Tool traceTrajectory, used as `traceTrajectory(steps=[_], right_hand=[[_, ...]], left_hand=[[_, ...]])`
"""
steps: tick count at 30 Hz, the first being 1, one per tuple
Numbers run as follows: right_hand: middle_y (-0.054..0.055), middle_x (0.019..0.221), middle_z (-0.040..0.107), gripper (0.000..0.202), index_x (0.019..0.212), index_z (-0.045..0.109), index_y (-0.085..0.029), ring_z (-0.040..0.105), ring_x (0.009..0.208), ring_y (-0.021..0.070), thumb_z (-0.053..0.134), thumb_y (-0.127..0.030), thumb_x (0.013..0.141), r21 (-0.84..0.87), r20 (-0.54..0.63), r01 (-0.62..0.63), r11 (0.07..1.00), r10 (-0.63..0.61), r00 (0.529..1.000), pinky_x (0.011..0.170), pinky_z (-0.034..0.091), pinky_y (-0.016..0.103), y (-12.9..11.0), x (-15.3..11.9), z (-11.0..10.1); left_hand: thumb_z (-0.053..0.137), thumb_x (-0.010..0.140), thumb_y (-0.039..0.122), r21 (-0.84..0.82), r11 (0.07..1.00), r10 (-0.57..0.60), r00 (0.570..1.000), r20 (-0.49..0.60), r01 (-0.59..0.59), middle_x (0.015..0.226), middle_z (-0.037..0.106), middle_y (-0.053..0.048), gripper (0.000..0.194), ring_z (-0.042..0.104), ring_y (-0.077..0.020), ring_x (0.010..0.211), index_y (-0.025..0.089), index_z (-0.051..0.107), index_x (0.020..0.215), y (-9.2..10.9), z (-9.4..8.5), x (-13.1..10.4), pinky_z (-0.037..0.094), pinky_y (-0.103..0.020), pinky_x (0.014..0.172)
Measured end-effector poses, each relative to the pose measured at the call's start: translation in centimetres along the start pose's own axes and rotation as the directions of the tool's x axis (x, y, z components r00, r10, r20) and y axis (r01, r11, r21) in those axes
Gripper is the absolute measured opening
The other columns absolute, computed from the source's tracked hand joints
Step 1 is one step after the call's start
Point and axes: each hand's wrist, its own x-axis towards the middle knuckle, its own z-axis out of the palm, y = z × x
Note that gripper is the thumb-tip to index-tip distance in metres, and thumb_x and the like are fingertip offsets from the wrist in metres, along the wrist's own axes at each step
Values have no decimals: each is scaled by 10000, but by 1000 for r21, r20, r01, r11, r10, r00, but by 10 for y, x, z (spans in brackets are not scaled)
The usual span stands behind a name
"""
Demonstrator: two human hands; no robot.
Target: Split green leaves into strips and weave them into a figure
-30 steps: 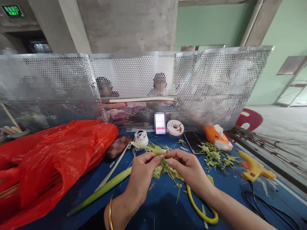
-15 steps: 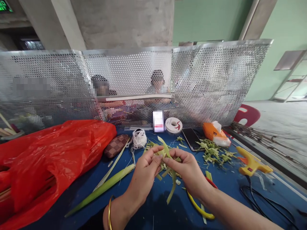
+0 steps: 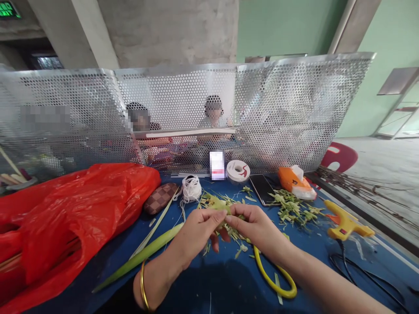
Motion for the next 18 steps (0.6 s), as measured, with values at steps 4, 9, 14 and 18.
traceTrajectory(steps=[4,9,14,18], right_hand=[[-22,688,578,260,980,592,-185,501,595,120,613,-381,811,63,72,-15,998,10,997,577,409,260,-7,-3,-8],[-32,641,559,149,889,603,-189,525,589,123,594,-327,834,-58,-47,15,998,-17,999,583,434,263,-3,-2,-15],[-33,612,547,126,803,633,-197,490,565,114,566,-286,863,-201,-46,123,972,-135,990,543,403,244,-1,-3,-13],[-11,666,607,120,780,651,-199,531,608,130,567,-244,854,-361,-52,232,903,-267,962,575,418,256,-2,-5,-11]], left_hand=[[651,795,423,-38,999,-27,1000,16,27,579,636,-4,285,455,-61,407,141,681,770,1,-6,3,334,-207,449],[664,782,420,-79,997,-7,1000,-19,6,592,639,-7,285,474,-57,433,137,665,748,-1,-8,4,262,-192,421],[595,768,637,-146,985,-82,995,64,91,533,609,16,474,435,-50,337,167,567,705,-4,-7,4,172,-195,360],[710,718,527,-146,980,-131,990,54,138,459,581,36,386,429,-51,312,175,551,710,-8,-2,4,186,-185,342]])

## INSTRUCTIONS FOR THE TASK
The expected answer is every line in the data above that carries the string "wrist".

## EXERCISE SOLUTION
Point and axes: each hand's wrist, its own x-axis towards the middle knuckle, its own z-axis out of the palm, y = z × x
Note that gripper is the thumb-tip to index-tip distance in metres, and thumb_x and the like are fingertip offsets from the wrist in metres, along the wrist's own axes at each step

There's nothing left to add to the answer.